Arkadaşlarımızın eleştirisi yerinde ve son derece haklı. Anadolu Federasyonu mensupları uzun zamandır F. Alman devletinin ağır baskısı altındalar. Keyfiyet hukuksuzluğuna, tecrit işkencesine, provokasyonlara maruz bırakılıyor ve yılları bulan hapis cezalarına çarptırılıyorlar. Anadolu Federasyonu üyesi devrimci tutsaklara uygulanan hukuksuzluklar, burjuva demokrasisinin görece refah ve özgürlük ortamının bir illüzyon olduğunu, burjuva hukukunun ise burjuvazinin sınıf tahakkümünün bir aracından başka bir şey olmadığını kanıtlamaktadır.
Devrimci tutsakların konu edildiği bir yazıda bu gerçeğe değinmemek elbette önemli bir eksiklik. O nedenle özeleştiride bulunmamız bir zorunluluk oldu ve bu yazıyı böylesi bir özeleştiri olarak okuyabilirsiniz. Ancak »sansür« söz konusu değildir, bu da bilinmelidir.

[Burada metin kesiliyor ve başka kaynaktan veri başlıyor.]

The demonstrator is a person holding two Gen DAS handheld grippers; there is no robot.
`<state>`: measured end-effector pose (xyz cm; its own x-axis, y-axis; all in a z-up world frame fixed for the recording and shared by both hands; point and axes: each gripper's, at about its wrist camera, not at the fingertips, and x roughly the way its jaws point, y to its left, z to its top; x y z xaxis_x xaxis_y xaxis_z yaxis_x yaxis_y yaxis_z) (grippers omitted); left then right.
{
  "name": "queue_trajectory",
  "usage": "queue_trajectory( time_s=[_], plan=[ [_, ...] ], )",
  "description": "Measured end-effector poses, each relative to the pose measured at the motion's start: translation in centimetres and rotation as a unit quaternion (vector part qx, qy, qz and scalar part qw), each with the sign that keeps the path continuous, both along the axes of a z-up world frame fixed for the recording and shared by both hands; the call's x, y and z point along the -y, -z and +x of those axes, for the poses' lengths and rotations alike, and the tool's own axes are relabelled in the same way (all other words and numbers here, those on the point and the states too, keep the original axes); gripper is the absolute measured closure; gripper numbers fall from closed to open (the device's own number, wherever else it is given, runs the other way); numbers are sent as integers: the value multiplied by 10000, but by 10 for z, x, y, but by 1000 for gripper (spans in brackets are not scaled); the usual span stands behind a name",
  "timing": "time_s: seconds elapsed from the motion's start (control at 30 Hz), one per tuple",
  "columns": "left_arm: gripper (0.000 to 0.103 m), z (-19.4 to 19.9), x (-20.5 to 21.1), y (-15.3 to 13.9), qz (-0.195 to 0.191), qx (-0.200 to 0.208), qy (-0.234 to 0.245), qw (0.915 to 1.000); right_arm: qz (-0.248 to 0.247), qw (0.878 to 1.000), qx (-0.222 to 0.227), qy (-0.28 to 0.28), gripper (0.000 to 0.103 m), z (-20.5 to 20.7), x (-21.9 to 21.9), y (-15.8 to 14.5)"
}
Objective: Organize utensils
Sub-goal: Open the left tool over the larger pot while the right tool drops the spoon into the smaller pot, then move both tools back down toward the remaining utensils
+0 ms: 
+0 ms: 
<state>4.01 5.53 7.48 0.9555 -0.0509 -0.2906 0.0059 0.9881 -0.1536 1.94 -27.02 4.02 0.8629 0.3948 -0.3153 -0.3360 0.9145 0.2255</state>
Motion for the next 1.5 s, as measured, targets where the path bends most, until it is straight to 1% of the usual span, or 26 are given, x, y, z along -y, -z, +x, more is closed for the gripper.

Devrimcilerin, tüm ideolojik farklılıklarına rağmen, kendi aralarındaki ilişkileri ilkeseldir, ilkesel olmak zorundadır. Devrimciler içerikle ilgili sert tartışma yürütebilirler, ancak her şeye rağmen devrimci dayanışmanın, ezilen ve sömürülen sınıfların yaşamsal çıkarlarının savunulmasının belirleyici olduğu çerçevenin dışına çıkamazlar, çıkmamalıdırlar.

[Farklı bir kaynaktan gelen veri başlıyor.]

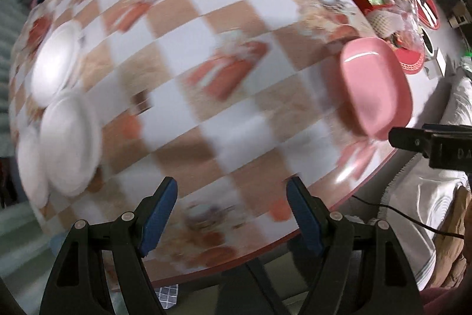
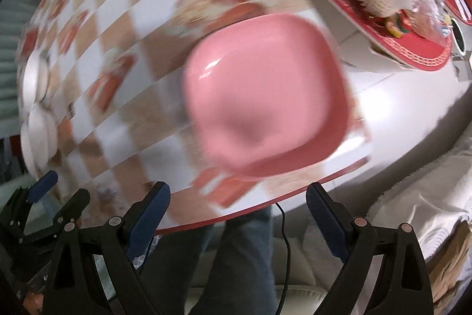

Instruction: Organize plates and bowls

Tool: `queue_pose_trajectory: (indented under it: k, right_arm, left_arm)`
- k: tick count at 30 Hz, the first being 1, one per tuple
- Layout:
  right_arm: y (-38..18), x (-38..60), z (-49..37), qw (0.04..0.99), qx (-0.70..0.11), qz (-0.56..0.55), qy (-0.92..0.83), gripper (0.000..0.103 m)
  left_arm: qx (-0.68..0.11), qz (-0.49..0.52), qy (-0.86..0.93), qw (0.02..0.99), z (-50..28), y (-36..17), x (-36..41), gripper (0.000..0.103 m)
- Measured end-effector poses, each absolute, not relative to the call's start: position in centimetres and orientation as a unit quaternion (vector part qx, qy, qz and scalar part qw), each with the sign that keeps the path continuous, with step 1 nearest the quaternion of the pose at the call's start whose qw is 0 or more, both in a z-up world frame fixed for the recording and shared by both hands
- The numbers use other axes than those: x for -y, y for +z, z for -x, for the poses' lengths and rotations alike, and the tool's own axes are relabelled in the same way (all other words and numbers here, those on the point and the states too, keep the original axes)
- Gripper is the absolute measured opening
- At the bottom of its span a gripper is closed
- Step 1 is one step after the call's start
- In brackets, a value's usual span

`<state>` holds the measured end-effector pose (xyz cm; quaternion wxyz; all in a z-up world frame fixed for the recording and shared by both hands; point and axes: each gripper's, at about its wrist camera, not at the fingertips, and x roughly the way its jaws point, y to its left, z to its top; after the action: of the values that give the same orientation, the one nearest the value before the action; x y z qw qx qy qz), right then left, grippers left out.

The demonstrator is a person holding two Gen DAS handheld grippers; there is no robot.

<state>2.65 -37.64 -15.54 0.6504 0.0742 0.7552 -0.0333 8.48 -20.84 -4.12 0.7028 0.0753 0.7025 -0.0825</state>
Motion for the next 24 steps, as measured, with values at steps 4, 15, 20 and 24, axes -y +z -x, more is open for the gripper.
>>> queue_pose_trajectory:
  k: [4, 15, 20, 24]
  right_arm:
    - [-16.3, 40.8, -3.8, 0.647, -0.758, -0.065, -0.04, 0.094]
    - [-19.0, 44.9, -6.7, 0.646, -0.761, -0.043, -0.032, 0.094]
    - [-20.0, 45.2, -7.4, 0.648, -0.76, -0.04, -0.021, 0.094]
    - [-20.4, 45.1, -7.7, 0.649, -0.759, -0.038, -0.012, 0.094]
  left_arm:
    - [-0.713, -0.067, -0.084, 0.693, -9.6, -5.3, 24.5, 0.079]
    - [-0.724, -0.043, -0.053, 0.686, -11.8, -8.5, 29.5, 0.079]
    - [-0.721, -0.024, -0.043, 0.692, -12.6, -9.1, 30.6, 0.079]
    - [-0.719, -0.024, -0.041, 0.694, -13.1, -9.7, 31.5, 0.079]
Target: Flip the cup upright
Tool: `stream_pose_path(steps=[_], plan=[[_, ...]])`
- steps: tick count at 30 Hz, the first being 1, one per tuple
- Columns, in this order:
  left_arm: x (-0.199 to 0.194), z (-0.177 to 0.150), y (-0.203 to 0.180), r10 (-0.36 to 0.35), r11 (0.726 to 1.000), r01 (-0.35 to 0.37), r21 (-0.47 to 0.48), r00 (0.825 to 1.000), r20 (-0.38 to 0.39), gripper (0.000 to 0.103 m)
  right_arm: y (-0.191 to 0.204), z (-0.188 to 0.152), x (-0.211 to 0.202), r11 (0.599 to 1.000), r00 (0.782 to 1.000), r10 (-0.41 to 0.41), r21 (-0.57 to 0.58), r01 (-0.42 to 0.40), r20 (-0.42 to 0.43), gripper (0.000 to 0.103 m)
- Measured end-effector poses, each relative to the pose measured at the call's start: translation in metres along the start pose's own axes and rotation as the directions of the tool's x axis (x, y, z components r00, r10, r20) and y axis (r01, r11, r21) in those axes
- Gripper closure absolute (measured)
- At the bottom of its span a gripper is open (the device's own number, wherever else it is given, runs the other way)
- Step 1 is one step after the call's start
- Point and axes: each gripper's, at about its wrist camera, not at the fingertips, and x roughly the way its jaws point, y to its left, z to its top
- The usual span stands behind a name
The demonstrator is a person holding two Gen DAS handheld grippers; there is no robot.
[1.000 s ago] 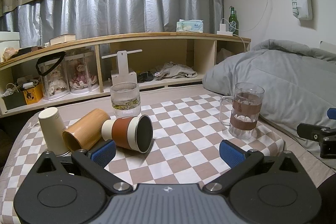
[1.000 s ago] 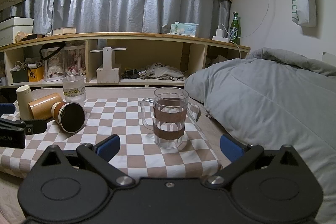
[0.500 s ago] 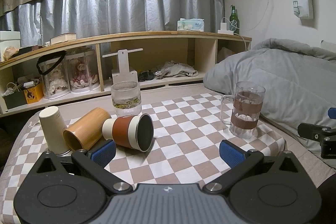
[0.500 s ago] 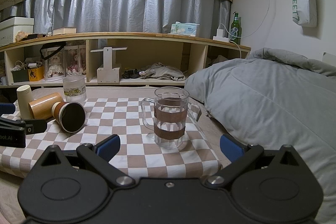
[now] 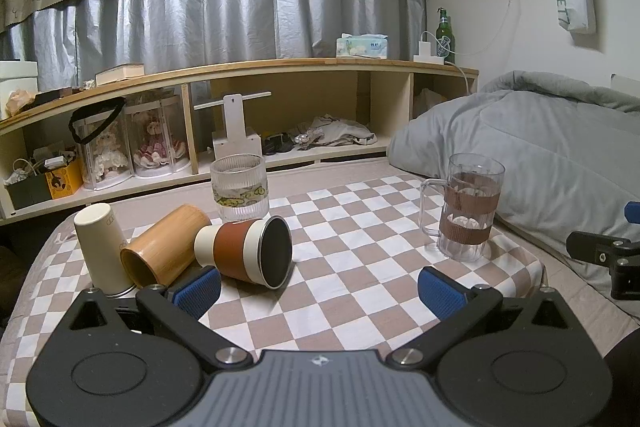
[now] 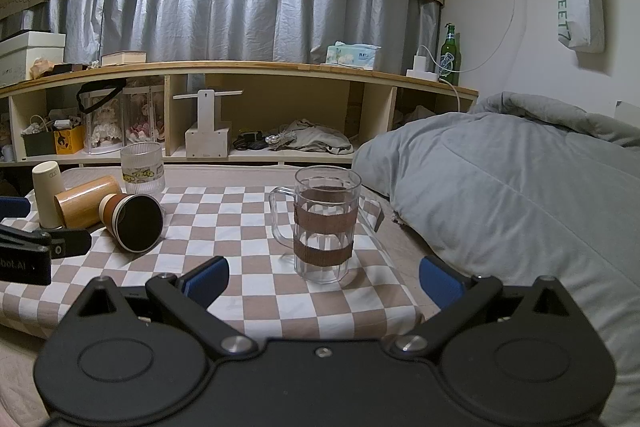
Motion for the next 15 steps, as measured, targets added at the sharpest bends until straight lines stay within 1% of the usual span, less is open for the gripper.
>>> stream_pose_path(steps=[15], plan=[[-0.0005,-0.0015,0.0023,0.001,1.0,0.0,0.001,1.0,-0.004,0.0,0.0008,-0.0001,0.0002,1.0,1.0,0.002,-0.001,-0.002,-0.001,0.001]])
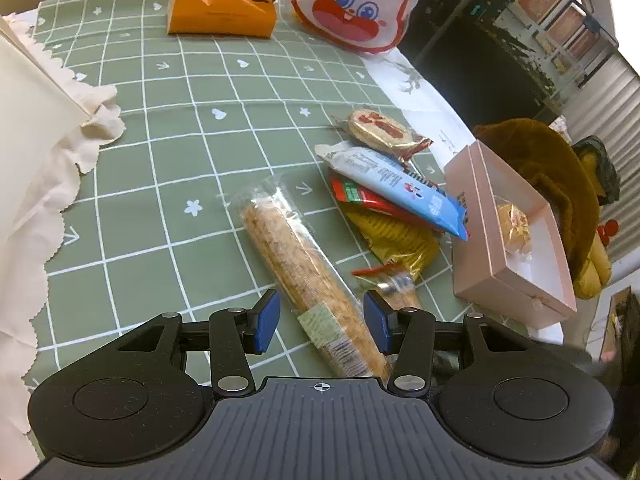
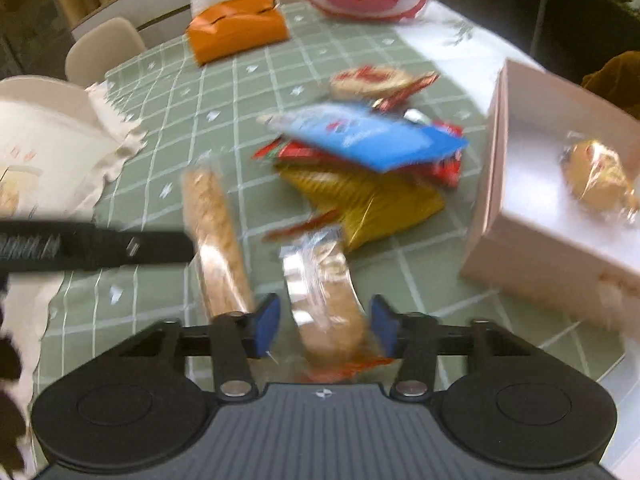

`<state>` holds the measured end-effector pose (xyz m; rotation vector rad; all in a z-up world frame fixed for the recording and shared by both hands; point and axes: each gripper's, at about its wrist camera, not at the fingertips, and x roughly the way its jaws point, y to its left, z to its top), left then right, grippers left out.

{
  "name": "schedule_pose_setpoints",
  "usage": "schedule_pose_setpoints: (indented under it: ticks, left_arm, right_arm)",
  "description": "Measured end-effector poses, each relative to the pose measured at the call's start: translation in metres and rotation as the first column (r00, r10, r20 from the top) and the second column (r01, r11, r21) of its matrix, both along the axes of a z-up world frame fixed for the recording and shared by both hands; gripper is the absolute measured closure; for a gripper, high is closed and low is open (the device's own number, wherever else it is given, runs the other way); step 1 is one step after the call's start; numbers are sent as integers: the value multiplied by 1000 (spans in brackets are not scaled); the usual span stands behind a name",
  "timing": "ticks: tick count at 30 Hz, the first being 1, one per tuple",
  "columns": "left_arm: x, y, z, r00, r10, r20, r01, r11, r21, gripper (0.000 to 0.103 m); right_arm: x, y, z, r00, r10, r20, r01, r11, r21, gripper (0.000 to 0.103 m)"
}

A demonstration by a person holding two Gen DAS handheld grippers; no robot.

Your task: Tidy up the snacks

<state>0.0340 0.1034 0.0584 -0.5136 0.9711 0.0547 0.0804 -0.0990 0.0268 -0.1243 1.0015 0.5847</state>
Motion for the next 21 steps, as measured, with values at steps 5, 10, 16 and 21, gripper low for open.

Devrimci duruş ilkeselliği zorunlu kılar. Devrimcilerin en önemli silahı olan eleştiri ve özeleştiri mekanizması devrimci duyarlılıkla, işçi sınıfına olan bağlılık ve sorumlulukla işletilmesi gerekir. Bu ilkeye sadık kalmak, istisnasız tüm devrimci tutsaklara sahip çıkmak, onlarla dayanışma içerisinde olmak her devrimci bireyin, her sosyalistin, her komünistin temel görevleri arasındadır. Yöntemler ve söylemler üzerine eleştiri ve ideolojik farklılıklar, bu görevin savsaklanmasına neden olmamalıdır. Özellikle özgür basında yer işgal edenlerin, köşe yazılarının sınırlılığına rağmen, bu görevi layığıyla yerine getirmeleri, devrimci tutsakların kamuoyu algısında unutulmalarını engellemeleri gereklidir. Bu görevi anımsattıkları için Halkın Hukuk ve Yardımlaşma Merkezi’ne teşekkürü borç biliriz.